Schmidt aus Neukirch/Lausitz

meine Taufkirche in Neukirch/Lausitz
meine Taufkirche in Neukirch/Lausitz

In dieser Kirche in Neukirch/Lausitz wurde ich am 2. Juni 1962 getauft. Da ich schon 6 Monate alt war, erlaubte ich mir einen kleinen Spaß mit dem Pfarrer und zog ihn am "Beffchen". 

Warum in Neukirch, wo mein Geburtsort doch Halle/Saale ist? Mein Vater und meine Großeltern stammen aus diesem Ort. Die Großeltern Erich Fritz  und Frida Schmidt (geb. Roch *1905 in Belmsdorf) hatten eine Bäckerei in der Dresdener Straße 2. Die Bäckerei wurde 1965 von der HO übernommen, die Großeltern wohnten weiterhin in ihrem Haus. 

 

 

 

Frida Roch und Erich Fritz Schmidt 1935
Frida Roch und Erich Fritz Schmidt 1935
Dresdener Str. 2 (hinter dem Haus die ehemalige Backstube)
Dresdener Str. 2 (hinter dem Haus die ehemalige Backstube)
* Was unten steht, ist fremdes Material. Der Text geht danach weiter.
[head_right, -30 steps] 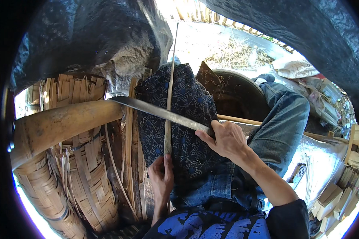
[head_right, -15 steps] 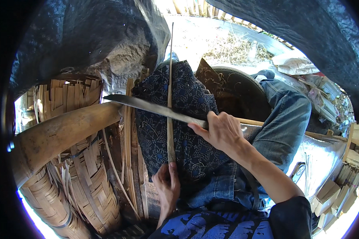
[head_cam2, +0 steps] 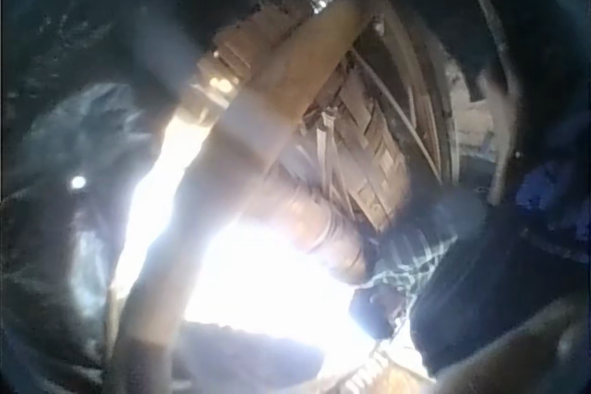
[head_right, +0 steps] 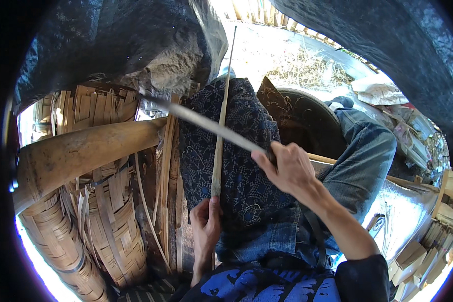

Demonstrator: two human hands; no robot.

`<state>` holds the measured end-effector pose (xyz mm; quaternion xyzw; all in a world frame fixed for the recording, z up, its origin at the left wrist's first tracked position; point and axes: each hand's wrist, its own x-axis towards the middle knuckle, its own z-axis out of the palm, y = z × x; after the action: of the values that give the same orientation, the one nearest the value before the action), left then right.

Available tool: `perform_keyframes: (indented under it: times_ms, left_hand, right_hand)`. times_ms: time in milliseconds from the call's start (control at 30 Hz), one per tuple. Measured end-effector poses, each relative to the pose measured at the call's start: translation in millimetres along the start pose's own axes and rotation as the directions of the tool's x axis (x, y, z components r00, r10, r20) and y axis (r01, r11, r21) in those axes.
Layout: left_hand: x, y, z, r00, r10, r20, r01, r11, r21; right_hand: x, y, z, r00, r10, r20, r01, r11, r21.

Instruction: The person scrapes a thin bamboo stick using a small knife, then uses a large machete to scrape along the bamboo stick.

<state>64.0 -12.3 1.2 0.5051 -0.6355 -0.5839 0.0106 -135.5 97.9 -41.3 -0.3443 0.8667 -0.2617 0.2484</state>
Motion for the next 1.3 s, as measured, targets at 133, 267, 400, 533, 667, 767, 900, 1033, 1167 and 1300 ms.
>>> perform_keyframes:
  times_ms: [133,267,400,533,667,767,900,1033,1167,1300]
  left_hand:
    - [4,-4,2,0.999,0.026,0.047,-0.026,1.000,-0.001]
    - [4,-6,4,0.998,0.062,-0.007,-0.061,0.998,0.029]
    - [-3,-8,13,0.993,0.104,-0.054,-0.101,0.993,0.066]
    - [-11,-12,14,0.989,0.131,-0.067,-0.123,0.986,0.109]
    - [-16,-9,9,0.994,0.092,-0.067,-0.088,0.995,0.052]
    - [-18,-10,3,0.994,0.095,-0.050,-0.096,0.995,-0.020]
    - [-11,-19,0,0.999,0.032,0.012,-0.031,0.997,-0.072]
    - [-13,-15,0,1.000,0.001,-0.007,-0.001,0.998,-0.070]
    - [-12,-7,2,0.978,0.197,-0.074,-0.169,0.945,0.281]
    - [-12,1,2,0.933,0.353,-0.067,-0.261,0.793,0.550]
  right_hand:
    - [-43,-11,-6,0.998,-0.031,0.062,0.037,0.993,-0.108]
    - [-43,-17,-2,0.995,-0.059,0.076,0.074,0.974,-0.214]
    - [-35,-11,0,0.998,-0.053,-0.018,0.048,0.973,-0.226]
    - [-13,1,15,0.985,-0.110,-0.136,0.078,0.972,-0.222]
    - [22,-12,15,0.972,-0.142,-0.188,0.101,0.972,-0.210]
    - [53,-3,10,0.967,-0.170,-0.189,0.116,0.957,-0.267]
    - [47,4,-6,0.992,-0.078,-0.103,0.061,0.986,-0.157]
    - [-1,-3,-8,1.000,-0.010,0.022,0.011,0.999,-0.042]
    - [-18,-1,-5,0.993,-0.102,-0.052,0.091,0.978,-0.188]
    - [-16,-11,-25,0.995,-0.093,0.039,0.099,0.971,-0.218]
Erich Fritz Schmidt * 1907 hatte 3 Brüder. Die Eltern waren Ewald Richard Schmidt und Fanny Berta Marie Hultsch. Das Foto  zeigt die Familie ca. 1916.

 

 

 

 

 

 

 

 

 

 

 

 

 

 

 

 

Ewald Richard, Walter Richard, Erich Fritz, Rudolf Ewald, Fanny B. M. Hultsch

ca. 1916

 

 

Ewald Richard Schmidt wurde 1881 in Oberputzkau Nr. 19 als Sohn des Häuslers und Schlossermeisters Carl August Schmidt und dessen Ehefrau Martha Emilie Hille geboren.

 Er war Bäckermeister, heiratete 1905 Fanny Bertha Marie Hultsch in Niederneukirch. 4 Söhne wurden geboren, der erste starb bereits mit 5 Monaten. Die anderen Söhne waren gerade mal zwischen 4 und 11 Jahre alt, als ihr Vater  am 15. Juli 1918 im 1. Weltkrieg fern der Heimat in  fiel. Er wurde 37 Jahre alt.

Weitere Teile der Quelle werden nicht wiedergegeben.